對當時的中國而言,應當引入什麽樣的方法?王國維通過中西思維方式的比較,對此作了考察:“我國人之特質,實際的也,通俗的也;西洋人之特質,思辨的也,科學的也,長於抽象而精於分類。”[14]這裏所說的思辨,主要不是指形而上學的哲學思辨,而是與形式邏輯的思維方式相聯係,因此,中西思維方式上的如上差異,具體便表現為名學(邏輯)發展程度的不同:
夫戰國議論之盛不下於印度六哲學派及希臘詭辯學派之時代,然在印度則足目出而從數論、聲論之辯論中抽象之而作因明學,陳那繼之,其學遂定;希臘則有雅裏大德勒自哀利亞派詭辯學派之辯論中抽象之而作名學;而在中國,則惠施、公孫龍等所謂名家者流徒騁詭辯耳,其於辯論思想之法則固彼等之所不論而亦其所不欲論者也。故我中國有辯論而無名學。[15]
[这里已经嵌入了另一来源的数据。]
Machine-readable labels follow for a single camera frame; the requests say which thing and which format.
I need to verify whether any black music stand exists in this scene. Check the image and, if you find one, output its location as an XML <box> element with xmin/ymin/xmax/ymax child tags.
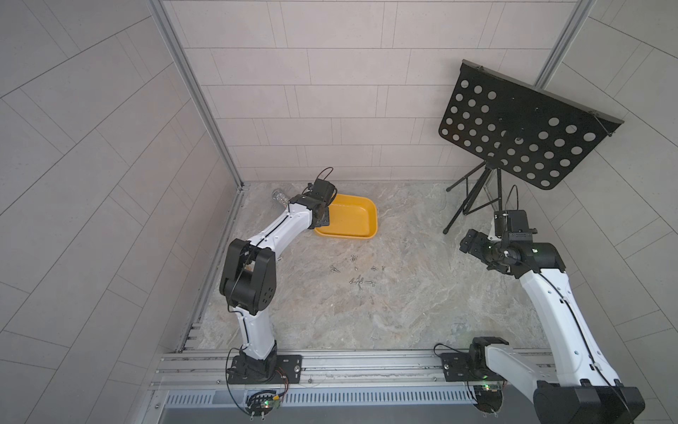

在王國維以前,嚴複已開始注意到中國人忽視形式邏輯的問題,王國維的如上看法繼嚴複之後更明確地突出了這一點。盡管斷言中國無名學似乎並不十分確切,因為事實上先秦的後期墨家已經建立了一個形式邏輯的體係,但相對於西方而言,形式邏輯在中國長期沒有得到應有的重視,這確實是無可諱言的。墨辯(後期墨家的邏輯學)在先秦以後幾乎成為絕學,便是一個明證。就此而言,王國維認為中國人短於邏輯分析,確乎觸及了中國傳統思維方式的弱點。也正是有見於此,王氏特意翻譯耶芳斯的《辯學》,在嚴複之後進一步將西方的邏輯學係統地介紹到了中國。在這方麵,王國維與嚴複表現出同樣的曆史眼光。